The multivitamin supplement contained 20mg of thiamine, 20mg of riboflavin, 25mg of vitamin B-6, 100mg of niacin, 50ug of vitamin B-12, 500mg of vitamin C, 30mg of vitamin E and 0.8mg of folic acid. All women received 120mg of ferrous iron and 5mg of folate daily.

The median duration of follow-up was 21 months, but nearly one quarter of children died before the end of the study, and 29% of children had been diagnosed with HIV by the end of the follow-up period.

The effect of maternal multivitamin supplementation was sustained from birth weight throughout the 24 months follow-up period, with the effect most strongly evident in children who became HIV-positive. Across the entire study population, supplementation of multivitamins alone (without vitamin A and beta carotene) resulted in an average weight advantage of 459g (p=0.03). In children who were HIV-positive, supplementation of multivitamins alone resulted in a weight advantage of 1332g (p=0.01).

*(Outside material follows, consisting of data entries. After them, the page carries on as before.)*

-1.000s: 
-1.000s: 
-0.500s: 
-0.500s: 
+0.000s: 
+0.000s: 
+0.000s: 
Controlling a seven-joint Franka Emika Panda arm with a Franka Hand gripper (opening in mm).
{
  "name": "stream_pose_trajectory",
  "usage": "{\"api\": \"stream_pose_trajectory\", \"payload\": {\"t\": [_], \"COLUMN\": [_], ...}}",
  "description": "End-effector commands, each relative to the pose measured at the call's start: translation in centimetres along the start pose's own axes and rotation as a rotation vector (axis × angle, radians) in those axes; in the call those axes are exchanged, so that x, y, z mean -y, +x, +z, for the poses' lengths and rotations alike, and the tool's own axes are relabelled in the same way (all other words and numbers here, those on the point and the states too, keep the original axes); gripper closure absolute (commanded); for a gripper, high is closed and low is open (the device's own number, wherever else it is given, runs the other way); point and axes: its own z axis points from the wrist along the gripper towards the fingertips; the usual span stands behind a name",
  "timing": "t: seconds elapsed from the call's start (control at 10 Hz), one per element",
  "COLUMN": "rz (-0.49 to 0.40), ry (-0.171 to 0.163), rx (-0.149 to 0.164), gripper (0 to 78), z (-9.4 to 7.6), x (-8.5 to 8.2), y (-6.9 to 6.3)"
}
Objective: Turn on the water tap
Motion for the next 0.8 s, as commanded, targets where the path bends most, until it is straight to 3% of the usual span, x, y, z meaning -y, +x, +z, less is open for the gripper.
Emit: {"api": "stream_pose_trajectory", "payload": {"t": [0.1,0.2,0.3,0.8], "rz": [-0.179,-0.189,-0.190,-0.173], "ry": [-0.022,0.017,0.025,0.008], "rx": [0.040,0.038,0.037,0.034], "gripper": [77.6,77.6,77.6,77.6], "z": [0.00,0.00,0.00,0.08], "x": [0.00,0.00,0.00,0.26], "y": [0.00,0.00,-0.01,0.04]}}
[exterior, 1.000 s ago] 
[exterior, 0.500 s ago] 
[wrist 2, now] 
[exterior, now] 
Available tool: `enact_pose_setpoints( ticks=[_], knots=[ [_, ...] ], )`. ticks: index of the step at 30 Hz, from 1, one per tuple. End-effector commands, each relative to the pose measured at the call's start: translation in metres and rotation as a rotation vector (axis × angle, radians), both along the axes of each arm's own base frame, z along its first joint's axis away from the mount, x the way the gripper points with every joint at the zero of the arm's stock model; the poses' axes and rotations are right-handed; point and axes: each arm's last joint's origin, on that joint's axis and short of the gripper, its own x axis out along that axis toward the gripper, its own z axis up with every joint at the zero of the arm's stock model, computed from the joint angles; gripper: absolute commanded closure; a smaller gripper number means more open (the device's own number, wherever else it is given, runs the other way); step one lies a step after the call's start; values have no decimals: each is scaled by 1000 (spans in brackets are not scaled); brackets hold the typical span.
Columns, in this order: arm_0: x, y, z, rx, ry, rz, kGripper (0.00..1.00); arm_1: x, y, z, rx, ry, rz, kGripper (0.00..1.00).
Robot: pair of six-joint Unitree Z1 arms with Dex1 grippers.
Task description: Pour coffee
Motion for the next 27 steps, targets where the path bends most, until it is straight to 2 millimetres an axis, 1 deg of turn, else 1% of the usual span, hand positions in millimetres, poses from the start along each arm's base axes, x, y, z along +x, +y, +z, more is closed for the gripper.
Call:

This effect became stronger after 18 months of follow-up The effect of multivitamin supplementation was still evident, but less pronounced, in children of mothers who received vitamin A and beta-carotene in addition to a multivitamin supplement.

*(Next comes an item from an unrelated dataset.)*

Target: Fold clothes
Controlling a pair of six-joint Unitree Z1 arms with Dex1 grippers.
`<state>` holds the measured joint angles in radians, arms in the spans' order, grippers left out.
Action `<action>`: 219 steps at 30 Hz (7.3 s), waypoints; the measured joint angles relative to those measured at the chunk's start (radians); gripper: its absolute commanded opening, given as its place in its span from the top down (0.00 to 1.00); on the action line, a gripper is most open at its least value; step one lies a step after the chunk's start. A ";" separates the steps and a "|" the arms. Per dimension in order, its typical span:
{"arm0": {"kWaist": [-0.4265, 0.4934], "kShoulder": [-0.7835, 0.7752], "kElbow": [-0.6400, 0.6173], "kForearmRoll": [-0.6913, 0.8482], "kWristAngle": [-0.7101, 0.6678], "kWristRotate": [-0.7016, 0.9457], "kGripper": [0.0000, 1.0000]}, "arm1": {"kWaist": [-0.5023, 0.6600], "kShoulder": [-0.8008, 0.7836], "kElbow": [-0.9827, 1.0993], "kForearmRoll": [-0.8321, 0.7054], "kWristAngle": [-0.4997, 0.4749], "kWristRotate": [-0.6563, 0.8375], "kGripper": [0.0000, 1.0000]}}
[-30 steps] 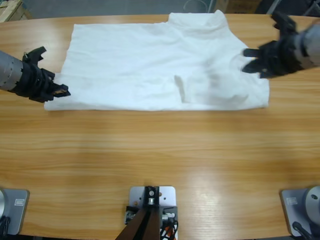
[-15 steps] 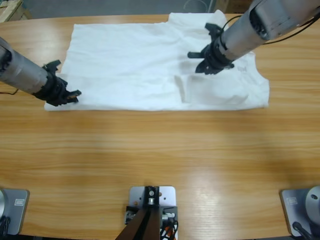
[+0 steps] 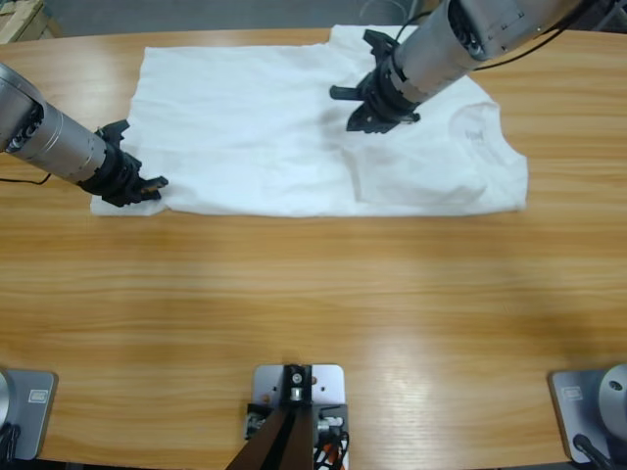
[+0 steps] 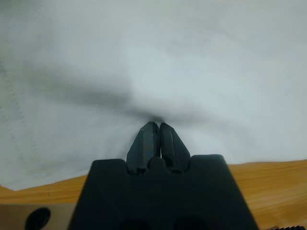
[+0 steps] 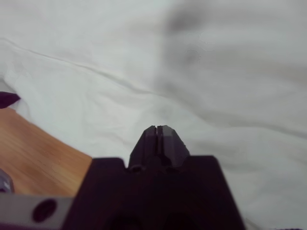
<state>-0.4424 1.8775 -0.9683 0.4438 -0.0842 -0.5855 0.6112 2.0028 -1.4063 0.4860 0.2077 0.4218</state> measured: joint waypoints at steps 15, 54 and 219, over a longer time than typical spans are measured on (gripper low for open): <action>0.000 -0.001 0.007 -0.017 0.000 0.000 1.00 | 0.002 -0.007 0.010 0.046 -0.036 0.023 1.00; 0.002 -0.004 0.022 -0.032 0.000 0.000 1.00 | 0.002 0.107 0.005 0.021 -0.053 0.031 0.00; 0.321 0.364 -0.833 0.417 -0.144 0.224 0.00 | -0.613 0.693 -1.236 0.945 0.293 -0.285 0.53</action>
<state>-0.1214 2.2419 -1.8013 0.8609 -0.2283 -0.3618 -0.0015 2.6955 -2.6420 1.4307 0.5012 0.1366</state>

Multivitamin supplementation that included vitamin A and beta-carotene reduced the risk of wasting among children who were not wasted at birth by 47% (p=0.01).

The authors suggest that multivitamin supplementation affects post-natal growth by improving the levels of nutrients in breast milk, and they have previously reported that children of mothers in this study who received multivitamins had a lower rate of diarrhoea and higher CD4 cell counts, indicating stronger immunity (Fawzi 2003). Virtually all infants in this study were breast-fed; 94% were still breast-feeding at twelve months, 78% at 18 months and 22% at 24 months. Whether the effect of multivitamins on growth would be evident in infants not breast-fed after month 6 (as practiced in a number of recent trials in developing countries) is not clear from these data.

They conclude that the benefits for child growth reported in this study further strengthen the case for multivitamin supplementation in people with HIV, which has already been shown to delay disease progression.

References

Fawzi WW et al. Randomized trial of vitamin supplements in relation to vertical transmission of HIV-1 in Tanzania. J Acquir Immune Defic Syndr 23: 246-54, 2000.

Fawzi WW et al. Effect of providing vitamin supplements to human immunodefiency virus-infected lactatin mothers on the child’s morbidity and CD4+ cell counts. Clinical Infectious Diseases 36: 1053-62, 2003.

Villamor E et al. Vitamin supplementation of HIV-infected women improves postnatal child growth. Am J Clin Nutr 81: 880-8, 2005.